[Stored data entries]
+ + +
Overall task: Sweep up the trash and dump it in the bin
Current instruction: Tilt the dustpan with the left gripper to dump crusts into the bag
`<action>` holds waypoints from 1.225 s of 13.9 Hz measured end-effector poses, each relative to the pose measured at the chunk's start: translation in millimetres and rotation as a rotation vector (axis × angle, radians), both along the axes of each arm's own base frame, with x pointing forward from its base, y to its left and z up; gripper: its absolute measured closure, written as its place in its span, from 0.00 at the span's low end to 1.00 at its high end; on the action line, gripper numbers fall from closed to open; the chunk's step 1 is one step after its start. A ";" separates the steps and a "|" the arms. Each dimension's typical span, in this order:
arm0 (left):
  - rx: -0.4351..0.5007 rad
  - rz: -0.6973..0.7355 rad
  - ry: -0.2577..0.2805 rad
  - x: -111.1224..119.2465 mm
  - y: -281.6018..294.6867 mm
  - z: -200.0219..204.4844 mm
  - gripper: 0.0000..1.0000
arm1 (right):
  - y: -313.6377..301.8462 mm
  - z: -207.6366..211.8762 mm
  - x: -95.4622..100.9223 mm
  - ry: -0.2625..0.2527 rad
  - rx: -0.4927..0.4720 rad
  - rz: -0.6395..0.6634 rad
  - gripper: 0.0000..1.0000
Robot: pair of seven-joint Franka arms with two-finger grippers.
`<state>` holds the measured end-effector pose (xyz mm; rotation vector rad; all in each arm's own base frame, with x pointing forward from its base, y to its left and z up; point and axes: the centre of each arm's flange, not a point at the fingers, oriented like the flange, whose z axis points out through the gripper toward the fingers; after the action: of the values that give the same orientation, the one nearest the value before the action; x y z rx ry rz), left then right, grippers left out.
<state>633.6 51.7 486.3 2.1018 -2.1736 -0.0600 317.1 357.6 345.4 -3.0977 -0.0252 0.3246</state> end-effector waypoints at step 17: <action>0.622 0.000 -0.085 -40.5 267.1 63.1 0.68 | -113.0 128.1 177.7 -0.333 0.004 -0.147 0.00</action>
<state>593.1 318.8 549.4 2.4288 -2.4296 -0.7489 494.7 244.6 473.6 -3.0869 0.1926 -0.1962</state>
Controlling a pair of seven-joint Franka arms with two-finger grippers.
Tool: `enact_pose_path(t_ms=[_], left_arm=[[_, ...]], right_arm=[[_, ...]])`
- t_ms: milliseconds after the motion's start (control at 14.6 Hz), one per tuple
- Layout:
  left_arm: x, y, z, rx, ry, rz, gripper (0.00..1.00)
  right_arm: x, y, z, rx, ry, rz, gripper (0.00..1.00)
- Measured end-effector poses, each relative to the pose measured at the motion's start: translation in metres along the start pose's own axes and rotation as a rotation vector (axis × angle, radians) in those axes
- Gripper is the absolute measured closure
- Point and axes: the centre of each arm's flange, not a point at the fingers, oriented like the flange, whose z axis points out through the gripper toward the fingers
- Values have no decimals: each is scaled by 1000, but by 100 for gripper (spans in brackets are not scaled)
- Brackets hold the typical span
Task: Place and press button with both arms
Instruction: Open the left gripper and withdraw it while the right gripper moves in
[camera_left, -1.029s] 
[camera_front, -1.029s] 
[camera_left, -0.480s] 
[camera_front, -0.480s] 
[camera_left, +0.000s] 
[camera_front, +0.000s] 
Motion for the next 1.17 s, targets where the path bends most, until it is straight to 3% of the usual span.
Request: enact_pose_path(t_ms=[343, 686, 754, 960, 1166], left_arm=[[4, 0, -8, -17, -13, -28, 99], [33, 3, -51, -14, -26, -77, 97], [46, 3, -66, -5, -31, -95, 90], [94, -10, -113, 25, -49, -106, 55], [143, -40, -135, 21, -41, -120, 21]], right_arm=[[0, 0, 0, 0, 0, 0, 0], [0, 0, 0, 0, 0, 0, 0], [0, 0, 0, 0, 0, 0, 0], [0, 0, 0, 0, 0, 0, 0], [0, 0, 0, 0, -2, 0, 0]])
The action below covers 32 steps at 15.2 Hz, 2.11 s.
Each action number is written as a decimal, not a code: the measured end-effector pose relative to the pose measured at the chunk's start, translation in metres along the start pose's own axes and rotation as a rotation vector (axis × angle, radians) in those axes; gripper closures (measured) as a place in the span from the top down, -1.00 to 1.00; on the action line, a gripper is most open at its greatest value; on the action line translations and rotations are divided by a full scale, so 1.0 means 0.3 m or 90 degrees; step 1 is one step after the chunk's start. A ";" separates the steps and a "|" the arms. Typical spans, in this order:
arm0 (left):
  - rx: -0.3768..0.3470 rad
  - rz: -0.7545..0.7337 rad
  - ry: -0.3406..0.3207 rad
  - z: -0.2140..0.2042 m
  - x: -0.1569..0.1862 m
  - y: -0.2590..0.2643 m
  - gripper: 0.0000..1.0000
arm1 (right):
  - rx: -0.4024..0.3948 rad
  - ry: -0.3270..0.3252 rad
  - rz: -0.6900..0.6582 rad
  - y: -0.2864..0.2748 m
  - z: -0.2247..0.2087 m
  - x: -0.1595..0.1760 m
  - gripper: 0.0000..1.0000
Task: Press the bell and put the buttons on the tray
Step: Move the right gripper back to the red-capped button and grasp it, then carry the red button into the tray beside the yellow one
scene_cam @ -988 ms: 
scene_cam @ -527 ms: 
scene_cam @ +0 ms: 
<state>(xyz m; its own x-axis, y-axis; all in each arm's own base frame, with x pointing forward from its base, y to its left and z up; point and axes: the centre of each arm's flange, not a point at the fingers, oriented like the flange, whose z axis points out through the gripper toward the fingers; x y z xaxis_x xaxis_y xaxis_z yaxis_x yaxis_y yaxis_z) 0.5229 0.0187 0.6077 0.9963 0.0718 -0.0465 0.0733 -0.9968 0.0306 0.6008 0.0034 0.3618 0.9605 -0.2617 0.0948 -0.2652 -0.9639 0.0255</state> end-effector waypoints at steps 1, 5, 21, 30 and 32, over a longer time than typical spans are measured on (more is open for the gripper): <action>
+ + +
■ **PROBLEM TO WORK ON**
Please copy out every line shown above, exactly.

■ **TASK SOLUTION**
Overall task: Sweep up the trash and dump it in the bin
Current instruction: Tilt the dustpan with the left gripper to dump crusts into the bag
`<action>` holds waypoints from 1.225 s of 13.9 Hz measured end-effector poses, each relative to the pose measured at the chunk's start: translation in millimetres and rotation as a rotation vector (axis × angle, radians), both along the axes of each arm's own base frame, with x pointing forward from its base, y to its left and z up; gripper: its absolute measured closure, written as its place in its span, from 0.00 at the span's low end to 1.00 at its high end; on the action line, gripper numbers fall from closed to open; the chunk's step 1 is one step after its start. A ";" separates the steps and a "|" the arms. Each dimension's typical span, in this order:
arm0 (left):
  - rx: -0.4351..0.5007 rad
  - rz: -0.6973..0.7355 rad
  - ry: -0.2577..0.2805 rad
  - x: -111.1224..119.2465 mm
  - y: -281.6018..294.6867 mm
  - z: -200.0219..204.4844 mm
  - gripper: 0.0000..1.0000
arm1 (right):
  - y: -313.6377..301.8462 mm
  - z: -207.6366..211.8762 mm
  - x: -95.4622..100.9223 mm
  - ry: -0.2625..0.2527 rad
  - rx: -0.4927..0.4720 rad
  - rz: -0.6395..0.6634 rad
  - gripper: 0.0000..1.0000
Robot: pair of seven-joint Franka arms with two-finger grippers.
`<state>` holds the measured end-effector pose (xyz mm; rotation vector rad; all in each arm's own base frame, with x pointing forward from its base, y to its left and z up; point and axes: the centre of each arm's flange, not a point at the fingers, oriented like the flange, whose z axis points out through the gripper toward the fingers; after the action: of the values that give the same orientation, the one nearest the value before the action; x y z rx ry rz), left then right, grippers left out.
<state>633.6 51.7 486.3 2.1018 -2.1736 -0.0600 317.1 357.6 345.4 -3.0977 -0.0252 0.3246</state> end-effector waypoints at step 17: <action>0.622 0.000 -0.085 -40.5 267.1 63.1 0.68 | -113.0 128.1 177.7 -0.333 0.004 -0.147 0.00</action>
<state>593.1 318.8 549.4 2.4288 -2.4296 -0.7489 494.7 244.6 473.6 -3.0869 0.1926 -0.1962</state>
Controlling a pair of seven-joint Franka arms with two-finger grippers.
Tool: `enact_pose_path(t_ms=[_], left_arm=[[_, ...]], right_arm=[[_, ...]])`
- t_ms: milliseconds after the motion's start (control at 14.6 Hz), one per tuple
- Layout:
  left_arm: x, y, z, rx, ry, rz, gripper (0.00..1.00)
  right_arm: x, y, z, rx, ry, rz, gripper (0.00..1.00)
- Measured end-effector poses, each relative to the pose measured at the motion's start: translation in metres along the start pose's own axes and rotation as a rotation vector (axis × angle, radians) in those axes
- Gripper is the absolute measured closure
- Point and axes: the centre of each arm's flange, not a point at the fingers, oriented like the flange, whose z axis points out through the gripper toward the fingers
- Values have no decimals: each is scaled by 1000, but by 100 for gripper (spans in brackets are not scaled)
- Brackets hold the typical span
Task: Place and press button with both arms
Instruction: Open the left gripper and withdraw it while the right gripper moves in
[camera_left, -1.029s] 
[camera_front, -1.029s] 
[camera_left, -0.480s] 
[camera_front, -0.480s] 
[camera_left, +0.000s] 
[camera_front, +0.000s] 
Motion for the next 1.17 s, targets where the path bends most, until it is straight to 3% of the usual span.
Request: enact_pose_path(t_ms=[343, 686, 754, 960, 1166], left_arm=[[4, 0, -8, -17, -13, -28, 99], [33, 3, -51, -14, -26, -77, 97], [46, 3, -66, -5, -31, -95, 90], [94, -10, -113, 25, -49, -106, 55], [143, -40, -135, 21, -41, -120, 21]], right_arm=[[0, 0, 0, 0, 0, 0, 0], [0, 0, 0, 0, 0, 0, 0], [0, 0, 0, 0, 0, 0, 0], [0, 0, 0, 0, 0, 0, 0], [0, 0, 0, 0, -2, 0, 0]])
The action below covers 32 steps at 15.2 Hz, 2.11 s.
Each action number is written as a decimal, not a code: the measured end-effector pose relative to the pose measured at the chunk's start, translation in metres along the start pose's own axes and rotation as a rotation vector (axis × angle, radians) in those axes; gripper closures (measured) as a place in the span from the top down, -1.00 to 1.00; on the action line, a gripper is most open at its greatest value; on the action line translations and rotations are divided by a full scale, so 1.0 means 0.3 m or 90 degrees; step 1 is one step after the chunk's start. A ";" separates the steps and a "|" the arms. Typical spans, in this order:
arm0 (left):
  - rx: -0.3768..0.3470 rad
  - rz: -0.7545..0.7337 rad
  - ry: -0.3406..0.3207 rad
  - z: -0.2140..0.2042 m
  - x: -0.1569..0.1862 m
  - y: -0.2590..0.2643 m
  - gripper: 0.0000..1.0000
arm1 (right):
  - rx: -0.4024..0.3948 rad
  - ry: -0.3270..0.3252 rad
  - rz: -0.6900..0.6582 rad
  - y: -0.2864..0.2748 m
  - z: -0.2247..0.2087 m
  - x: -0.1595..0.1760 m
  - gripper: 0.0000..1.0000
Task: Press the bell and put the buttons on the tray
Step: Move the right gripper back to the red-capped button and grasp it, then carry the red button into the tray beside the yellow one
scene_cam @ -988 ms: 
scene_cam @ -527 ms: 
scene_cam @ +0 ms: 
<state>(xyz m; its own x-axis, y-axis; all in each arm's own base frame, with x pointing forward from its base, y to its left and z up; point and axes: the centre of each arm's flange, not a point at the fingers, oriented like the flange, whose z axis points out through the gripper toward the fingers; x y z xaxis_x xaxis_y xaxis_z yaxis_x yaxis_y yaxis_z) 0.5229 0.0187 0.6077 0.9963 0.0718 -0.0465 0.0733 -0.9968 0.0306 0.6008 0.0034 0.3618 0.9605 -0.2617 0.0948 -0.2652 -0.9639 0.0255</state> end-effector waypoints at steps 1, 5, 21, 30 and 32, over a longer time than typical spans are measured on (more is open for the gripper): <action>

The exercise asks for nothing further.